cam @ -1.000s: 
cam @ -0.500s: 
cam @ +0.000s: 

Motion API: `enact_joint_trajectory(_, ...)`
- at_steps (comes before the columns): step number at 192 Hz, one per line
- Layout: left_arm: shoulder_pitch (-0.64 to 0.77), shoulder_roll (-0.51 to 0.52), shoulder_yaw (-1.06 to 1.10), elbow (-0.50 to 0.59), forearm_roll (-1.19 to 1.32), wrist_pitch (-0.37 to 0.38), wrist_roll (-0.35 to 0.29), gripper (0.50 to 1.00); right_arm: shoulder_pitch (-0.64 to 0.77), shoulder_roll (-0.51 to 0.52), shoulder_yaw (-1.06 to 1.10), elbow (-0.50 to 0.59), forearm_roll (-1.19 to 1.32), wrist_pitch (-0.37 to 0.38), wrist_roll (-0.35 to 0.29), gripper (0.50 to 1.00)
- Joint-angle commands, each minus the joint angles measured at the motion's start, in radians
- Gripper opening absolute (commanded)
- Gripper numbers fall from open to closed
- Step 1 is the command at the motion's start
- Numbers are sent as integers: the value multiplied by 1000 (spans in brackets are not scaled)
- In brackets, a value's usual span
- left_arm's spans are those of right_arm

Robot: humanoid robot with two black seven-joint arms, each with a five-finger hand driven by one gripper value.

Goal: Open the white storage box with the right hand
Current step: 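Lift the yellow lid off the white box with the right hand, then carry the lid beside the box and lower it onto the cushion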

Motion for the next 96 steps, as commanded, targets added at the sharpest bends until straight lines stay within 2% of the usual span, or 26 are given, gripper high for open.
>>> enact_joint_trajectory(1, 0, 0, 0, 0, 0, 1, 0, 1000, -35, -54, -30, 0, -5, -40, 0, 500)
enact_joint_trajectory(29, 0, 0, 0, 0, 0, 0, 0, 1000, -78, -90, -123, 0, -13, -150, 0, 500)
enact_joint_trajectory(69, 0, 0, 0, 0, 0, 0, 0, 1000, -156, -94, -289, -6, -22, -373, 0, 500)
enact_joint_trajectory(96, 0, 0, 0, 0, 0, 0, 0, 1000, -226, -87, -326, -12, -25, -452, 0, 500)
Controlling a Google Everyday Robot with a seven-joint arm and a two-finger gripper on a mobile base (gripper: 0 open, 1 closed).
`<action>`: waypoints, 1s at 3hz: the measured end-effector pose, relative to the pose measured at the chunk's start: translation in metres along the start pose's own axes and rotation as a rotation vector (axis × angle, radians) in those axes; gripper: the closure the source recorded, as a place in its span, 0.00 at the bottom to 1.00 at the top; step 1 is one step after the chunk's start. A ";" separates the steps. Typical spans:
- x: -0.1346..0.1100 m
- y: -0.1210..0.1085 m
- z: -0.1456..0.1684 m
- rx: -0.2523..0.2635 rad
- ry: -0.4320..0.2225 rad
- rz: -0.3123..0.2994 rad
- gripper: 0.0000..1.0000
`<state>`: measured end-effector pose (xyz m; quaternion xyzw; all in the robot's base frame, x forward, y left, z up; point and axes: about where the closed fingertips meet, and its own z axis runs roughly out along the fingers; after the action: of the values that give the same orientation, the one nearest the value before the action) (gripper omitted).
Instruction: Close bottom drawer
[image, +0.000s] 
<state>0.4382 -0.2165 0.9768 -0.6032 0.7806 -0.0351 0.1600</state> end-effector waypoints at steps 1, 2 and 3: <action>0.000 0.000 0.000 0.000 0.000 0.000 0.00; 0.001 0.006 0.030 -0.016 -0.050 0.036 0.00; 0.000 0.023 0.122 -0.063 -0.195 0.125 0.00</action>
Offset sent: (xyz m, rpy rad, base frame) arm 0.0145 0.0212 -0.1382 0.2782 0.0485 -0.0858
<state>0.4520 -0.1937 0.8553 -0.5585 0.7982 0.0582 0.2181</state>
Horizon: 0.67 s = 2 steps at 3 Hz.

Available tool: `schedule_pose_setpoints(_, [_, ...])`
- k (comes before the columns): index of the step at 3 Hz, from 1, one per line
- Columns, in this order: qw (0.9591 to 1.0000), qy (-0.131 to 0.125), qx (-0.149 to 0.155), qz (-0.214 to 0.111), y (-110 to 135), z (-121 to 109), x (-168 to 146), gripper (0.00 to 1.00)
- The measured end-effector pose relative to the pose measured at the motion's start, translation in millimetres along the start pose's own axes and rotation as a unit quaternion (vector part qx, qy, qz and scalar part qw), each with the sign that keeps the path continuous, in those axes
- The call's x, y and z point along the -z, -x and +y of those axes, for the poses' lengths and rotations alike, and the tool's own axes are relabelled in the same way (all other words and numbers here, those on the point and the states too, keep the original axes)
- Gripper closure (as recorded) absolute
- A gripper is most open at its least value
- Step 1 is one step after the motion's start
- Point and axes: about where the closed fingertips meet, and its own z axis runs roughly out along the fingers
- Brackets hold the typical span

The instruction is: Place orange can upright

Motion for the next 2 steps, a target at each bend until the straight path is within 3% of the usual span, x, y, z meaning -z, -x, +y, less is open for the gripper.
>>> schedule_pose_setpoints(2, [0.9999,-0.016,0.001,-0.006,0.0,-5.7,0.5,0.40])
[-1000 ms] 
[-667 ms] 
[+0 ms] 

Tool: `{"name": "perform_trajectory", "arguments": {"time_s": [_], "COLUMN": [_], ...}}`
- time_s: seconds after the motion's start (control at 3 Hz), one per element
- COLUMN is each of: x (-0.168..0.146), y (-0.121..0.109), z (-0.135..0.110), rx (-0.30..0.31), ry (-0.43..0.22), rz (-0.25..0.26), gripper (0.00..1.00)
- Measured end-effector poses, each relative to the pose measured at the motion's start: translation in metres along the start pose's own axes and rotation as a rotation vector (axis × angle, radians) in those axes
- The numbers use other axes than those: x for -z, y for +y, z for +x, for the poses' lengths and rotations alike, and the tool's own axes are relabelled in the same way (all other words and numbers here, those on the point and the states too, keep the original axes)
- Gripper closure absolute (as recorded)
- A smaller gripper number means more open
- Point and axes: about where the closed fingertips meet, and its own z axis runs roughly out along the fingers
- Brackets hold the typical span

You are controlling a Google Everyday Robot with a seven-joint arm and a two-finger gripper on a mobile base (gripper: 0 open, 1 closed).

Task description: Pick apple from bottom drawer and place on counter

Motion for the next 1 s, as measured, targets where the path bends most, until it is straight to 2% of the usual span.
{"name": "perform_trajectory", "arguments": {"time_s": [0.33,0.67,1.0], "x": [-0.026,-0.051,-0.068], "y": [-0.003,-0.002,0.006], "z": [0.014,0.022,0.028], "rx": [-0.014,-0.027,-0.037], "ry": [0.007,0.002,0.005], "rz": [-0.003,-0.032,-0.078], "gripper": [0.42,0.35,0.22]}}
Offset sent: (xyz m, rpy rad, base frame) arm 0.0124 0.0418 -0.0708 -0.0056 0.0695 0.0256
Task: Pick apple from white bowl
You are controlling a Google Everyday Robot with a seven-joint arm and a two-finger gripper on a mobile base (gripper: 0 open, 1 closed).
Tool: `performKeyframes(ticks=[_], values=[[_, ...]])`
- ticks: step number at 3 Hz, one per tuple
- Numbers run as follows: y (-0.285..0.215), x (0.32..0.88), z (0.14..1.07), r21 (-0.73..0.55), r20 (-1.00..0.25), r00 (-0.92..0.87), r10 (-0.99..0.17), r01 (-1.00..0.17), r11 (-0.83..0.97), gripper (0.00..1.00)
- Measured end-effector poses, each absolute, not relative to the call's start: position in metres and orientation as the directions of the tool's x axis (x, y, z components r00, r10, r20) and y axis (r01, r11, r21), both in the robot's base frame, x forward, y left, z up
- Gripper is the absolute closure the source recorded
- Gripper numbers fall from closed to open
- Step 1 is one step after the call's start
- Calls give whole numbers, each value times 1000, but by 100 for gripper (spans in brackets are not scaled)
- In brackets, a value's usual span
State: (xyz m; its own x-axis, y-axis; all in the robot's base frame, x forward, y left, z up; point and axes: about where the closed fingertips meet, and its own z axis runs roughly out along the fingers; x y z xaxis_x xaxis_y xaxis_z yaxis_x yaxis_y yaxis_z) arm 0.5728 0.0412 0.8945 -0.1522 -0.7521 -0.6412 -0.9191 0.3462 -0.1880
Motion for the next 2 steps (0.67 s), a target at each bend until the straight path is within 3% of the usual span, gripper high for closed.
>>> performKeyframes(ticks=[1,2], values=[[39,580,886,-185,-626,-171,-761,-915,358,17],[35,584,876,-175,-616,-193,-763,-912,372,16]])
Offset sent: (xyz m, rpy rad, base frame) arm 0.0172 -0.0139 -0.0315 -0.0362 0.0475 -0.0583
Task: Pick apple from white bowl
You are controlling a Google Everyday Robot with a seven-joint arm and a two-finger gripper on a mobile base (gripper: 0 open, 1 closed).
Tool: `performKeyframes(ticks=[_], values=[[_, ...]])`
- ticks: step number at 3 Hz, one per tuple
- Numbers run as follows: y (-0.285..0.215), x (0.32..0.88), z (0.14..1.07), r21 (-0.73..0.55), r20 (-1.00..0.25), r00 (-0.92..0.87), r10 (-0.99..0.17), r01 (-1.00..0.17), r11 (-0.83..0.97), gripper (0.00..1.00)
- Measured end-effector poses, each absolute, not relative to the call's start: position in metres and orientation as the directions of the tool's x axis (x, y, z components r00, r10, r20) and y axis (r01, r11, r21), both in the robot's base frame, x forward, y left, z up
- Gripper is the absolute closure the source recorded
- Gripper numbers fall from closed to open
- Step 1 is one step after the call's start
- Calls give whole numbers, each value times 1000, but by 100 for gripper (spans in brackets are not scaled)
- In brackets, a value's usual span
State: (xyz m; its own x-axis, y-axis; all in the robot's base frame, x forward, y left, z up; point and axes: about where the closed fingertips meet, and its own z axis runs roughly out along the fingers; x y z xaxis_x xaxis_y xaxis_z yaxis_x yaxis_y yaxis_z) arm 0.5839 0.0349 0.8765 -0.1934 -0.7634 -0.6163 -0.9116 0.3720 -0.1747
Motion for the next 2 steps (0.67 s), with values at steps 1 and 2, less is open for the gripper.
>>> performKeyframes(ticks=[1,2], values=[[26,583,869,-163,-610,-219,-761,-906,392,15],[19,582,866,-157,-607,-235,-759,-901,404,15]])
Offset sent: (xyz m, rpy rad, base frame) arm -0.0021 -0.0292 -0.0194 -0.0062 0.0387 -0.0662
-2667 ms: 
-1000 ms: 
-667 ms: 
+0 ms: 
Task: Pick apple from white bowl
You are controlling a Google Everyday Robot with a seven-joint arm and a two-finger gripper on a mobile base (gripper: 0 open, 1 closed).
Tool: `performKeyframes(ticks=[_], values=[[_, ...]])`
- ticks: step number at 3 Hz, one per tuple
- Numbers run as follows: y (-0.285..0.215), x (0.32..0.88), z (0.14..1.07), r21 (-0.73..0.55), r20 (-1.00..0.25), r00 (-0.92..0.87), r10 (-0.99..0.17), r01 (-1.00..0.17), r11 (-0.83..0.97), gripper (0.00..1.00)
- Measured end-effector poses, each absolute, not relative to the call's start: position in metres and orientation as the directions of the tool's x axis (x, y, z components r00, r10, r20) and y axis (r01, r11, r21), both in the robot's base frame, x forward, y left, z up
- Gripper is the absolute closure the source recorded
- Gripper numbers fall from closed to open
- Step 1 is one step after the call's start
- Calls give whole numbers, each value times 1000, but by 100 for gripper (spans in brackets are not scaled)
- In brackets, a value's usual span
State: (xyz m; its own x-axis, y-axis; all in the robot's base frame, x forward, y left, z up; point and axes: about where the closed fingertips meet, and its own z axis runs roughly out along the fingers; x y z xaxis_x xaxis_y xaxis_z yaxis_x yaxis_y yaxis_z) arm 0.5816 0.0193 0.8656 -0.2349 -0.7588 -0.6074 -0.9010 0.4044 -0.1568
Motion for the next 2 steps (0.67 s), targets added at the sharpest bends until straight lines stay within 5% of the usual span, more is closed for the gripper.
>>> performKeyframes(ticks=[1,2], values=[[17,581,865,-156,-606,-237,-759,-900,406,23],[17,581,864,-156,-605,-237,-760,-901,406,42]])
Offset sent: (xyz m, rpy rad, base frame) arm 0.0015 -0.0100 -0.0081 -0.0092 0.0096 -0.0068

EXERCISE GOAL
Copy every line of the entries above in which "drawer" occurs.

OUTPUT OF THE TASK
Instruction: Close bottom drawer
Task description: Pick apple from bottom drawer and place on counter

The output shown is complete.